Structure and Content

In general terms, the course will consist of

introductory lectures,
reading, discussing and presenting scientific articles, and
a 'practical' assignment (optional)

At a high level, the topics we will cover will include

Algorithmic Information Theory

Induction by Compression
Optimal descriptions: Kolmogorov Complexity
Optimal prediction: Solomonoff's Universal Probability Distribution
Optimal generalization: Kolmogorov's Structure Functions

Information Theoretic Modeling in Practice

The Minimum Description Length Principle
Two-Part MDL and Refined MDL
Prefix codes, Universal Codes, Prequential coding, and NML
How to define a good encoding — optimality vs. practicality
Other model selection techniques — ML vs. MDL vs. BIC vs. AIC vs. MML

Loosely speaking, students will learn about the information theoretical optimal approach to learn from data, as well as learn about and how to apply the more practical approach of MDL for a variety of model selection problems.

Course format

The course has up to two meetings per week. The first part of the course will feature regular lectures covering the basic topics of the course and sessions in which we will discuss material covered in the lectures and scientific articles assigned by the lecturer. During the second part the students will write an essay based on scientific articles assigned to them by the lecturer and will prepare a presentation. All student presentations will be scheduled in a block-seminar style, that is in one or two days near the end of the semester, the exact date is to be announced.

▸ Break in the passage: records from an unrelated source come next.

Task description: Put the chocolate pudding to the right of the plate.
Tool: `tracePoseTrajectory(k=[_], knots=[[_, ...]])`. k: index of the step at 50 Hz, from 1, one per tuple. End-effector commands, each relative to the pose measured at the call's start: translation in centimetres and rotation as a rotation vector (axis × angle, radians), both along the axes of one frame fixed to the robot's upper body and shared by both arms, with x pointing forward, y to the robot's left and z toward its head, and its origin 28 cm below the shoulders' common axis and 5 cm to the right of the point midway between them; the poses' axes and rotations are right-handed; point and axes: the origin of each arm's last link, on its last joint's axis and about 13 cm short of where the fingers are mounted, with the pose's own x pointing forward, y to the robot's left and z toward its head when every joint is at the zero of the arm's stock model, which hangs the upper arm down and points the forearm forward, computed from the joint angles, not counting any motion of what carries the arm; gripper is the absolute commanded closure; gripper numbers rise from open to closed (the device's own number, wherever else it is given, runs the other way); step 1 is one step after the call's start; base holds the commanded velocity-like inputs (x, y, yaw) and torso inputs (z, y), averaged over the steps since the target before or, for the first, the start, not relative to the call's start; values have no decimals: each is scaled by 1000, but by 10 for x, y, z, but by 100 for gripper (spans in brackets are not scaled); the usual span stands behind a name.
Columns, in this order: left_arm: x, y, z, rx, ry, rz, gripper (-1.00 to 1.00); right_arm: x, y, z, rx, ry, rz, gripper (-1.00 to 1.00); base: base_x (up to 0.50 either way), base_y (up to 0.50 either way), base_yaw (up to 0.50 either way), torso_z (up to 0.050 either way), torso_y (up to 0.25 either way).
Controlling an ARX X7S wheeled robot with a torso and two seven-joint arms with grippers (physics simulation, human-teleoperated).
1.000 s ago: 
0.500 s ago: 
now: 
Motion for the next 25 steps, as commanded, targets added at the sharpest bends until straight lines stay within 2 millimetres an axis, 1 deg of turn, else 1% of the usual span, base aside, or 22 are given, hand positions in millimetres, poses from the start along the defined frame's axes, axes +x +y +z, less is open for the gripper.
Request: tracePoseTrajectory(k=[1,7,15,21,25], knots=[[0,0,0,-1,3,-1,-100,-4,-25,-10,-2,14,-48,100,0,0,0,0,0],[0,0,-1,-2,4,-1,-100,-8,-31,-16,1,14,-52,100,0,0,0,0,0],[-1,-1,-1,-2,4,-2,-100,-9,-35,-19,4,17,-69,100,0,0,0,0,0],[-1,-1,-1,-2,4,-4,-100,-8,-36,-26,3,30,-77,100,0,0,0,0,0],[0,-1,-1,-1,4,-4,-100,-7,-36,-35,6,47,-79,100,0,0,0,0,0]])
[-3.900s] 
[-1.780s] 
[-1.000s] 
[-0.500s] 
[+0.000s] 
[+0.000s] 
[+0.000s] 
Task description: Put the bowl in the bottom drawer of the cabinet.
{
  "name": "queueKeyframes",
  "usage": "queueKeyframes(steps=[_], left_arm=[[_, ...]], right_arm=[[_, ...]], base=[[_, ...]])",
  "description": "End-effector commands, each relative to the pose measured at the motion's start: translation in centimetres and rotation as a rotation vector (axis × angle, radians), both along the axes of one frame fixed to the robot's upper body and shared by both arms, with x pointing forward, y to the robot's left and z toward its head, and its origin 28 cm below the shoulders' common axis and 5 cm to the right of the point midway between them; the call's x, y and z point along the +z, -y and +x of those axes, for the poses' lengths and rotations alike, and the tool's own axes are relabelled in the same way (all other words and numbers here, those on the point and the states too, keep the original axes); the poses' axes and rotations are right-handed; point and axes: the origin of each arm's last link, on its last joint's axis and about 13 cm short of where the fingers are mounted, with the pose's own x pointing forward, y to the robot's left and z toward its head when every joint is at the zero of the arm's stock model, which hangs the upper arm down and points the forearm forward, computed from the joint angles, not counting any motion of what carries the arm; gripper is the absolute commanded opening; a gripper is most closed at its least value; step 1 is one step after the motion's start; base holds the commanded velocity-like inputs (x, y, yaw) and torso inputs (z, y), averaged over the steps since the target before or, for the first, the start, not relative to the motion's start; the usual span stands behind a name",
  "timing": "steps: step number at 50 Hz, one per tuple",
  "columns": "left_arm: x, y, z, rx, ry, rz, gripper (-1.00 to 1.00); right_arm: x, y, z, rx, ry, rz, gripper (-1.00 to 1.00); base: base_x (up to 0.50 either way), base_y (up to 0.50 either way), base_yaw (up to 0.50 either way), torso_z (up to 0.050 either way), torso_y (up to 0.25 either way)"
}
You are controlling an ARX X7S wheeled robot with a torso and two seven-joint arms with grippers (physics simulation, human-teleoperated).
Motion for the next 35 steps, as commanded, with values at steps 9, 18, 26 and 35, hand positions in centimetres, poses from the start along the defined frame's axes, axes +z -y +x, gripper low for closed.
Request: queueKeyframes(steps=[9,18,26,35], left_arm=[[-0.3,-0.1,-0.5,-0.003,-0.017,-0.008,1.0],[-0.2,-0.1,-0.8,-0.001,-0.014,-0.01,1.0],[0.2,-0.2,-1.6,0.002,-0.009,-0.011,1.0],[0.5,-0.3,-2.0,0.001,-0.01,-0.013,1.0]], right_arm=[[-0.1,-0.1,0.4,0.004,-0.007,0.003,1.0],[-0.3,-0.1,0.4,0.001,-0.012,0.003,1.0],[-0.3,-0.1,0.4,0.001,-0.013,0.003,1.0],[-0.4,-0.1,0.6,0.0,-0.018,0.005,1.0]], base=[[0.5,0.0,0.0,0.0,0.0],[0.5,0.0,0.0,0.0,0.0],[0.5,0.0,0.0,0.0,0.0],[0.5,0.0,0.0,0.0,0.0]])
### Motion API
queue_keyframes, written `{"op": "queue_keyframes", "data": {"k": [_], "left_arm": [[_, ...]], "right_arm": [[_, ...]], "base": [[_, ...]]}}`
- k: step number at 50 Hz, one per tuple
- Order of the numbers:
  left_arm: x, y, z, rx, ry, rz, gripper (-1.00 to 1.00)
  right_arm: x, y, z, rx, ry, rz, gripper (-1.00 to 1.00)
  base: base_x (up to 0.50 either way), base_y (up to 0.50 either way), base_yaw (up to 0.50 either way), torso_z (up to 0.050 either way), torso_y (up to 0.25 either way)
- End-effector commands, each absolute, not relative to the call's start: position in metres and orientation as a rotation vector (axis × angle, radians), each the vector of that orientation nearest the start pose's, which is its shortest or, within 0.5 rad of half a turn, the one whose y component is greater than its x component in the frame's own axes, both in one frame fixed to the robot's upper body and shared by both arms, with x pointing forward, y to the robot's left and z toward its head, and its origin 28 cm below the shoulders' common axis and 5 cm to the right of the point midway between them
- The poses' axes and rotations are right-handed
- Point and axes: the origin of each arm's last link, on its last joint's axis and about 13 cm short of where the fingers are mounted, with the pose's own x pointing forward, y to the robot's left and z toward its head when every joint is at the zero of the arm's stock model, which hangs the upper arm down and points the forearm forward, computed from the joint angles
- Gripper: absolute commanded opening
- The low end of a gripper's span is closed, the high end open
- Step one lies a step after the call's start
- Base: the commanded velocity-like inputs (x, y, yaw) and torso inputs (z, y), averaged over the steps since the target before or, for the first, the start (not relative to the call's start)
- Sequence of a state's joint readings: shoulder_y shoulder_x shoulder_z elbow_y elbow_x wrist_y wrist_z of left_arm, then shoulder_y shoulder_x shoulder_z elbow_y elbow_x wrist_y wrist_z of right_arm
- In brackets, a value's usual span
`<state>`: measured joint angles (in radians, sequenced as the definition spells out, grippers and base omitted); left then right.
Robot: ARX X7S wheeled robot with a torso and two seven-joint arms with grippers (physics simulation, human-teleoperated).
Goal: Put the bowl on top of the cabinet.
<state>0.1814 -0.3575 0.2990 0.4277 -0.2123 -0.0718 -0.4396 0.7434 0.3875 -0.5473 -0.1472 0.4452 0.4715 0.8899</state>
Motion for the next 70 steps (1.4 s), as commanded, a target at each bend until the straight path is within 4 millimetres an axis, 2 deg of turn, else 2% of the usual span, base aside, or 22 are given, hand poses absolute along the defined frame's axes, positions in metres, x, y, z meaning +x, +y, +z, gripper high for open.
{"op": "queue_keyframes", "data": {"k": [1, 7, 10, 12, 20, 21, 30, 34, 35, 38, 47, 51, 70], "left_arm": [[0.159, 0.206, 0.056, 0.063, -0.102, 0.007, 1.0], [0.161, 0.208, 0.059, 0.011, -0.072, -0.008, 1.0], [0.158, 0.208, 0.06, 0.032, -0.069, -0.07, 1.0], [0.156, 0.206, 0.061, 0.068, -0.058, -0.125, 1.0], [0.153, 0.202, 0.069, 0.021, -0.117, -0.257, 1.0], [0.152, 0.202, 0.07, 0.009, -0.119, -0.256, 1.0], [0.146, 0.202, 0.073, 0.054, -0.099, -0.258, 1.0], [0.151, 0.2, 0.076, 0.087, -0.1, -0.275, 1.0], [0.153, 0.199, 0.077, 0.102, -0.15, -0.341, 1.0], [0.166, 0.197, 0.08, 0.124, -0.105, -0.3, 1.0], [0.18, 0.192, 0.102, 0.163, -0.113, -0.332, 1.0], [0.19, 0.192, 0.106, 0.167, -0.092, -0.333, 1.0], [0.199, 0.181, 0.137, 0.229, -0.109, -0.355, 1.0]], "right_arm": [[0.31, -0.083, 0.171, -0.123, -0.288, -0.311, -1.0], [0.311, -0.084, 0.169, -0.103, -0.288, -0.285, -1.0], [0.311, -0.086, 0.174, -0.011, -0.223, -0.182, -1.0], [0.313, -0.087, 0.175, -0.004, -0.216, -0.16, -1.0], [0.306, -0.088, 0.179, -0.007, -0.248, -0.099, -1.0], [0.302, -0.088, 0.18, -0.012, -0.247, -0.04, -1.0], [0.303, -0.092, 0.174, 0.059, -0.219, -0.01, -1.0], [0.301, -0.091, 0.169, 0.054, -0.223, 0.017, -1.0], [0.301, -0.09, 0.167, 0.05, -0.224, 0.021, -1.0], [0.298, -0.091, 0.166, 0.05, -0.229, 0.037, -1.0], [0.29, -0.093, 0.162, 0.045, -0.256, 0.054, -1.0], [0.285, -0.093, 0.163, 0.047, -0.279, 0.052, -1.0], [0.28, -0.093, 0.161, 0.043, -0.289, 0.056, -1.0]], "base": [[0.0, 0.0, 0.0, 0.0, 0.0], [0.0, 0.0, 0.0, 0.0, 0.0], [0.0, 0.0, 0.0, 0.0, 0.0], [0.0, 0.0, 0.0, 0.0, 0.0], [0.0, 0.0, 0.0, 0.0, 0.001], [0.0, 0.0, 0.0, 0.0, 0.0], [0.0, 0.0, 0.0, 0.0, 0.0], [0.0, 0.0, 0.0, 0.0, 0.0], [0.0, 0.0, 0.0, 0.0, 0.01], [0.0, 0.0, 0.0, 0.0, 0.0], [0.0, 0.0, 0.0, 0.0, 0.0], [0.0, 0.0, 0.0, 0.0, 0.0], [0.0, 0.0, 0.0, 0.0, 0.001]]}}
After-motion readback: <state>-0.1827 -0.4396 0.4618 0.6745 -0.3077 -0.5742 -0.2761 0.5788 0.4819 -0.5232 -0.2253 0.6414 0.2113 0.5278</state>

There will be no weekly tutorial group meetings.

Prerequisites

Students should have basic working knowledge of data analysis and statistics, e.g. by successfully having taken courses related to data mining, machine learning, and/or statistics, such as Topics in Algorithmic Data Analysis, Machine Learning, Probabilistic Graphical Models, Statistical Learning, Information Retrieval and Data Mining, etc.

Signing Up

The seminar is fully booked. It — or a course much like it — will likely be offered again in Winter Semester 2017.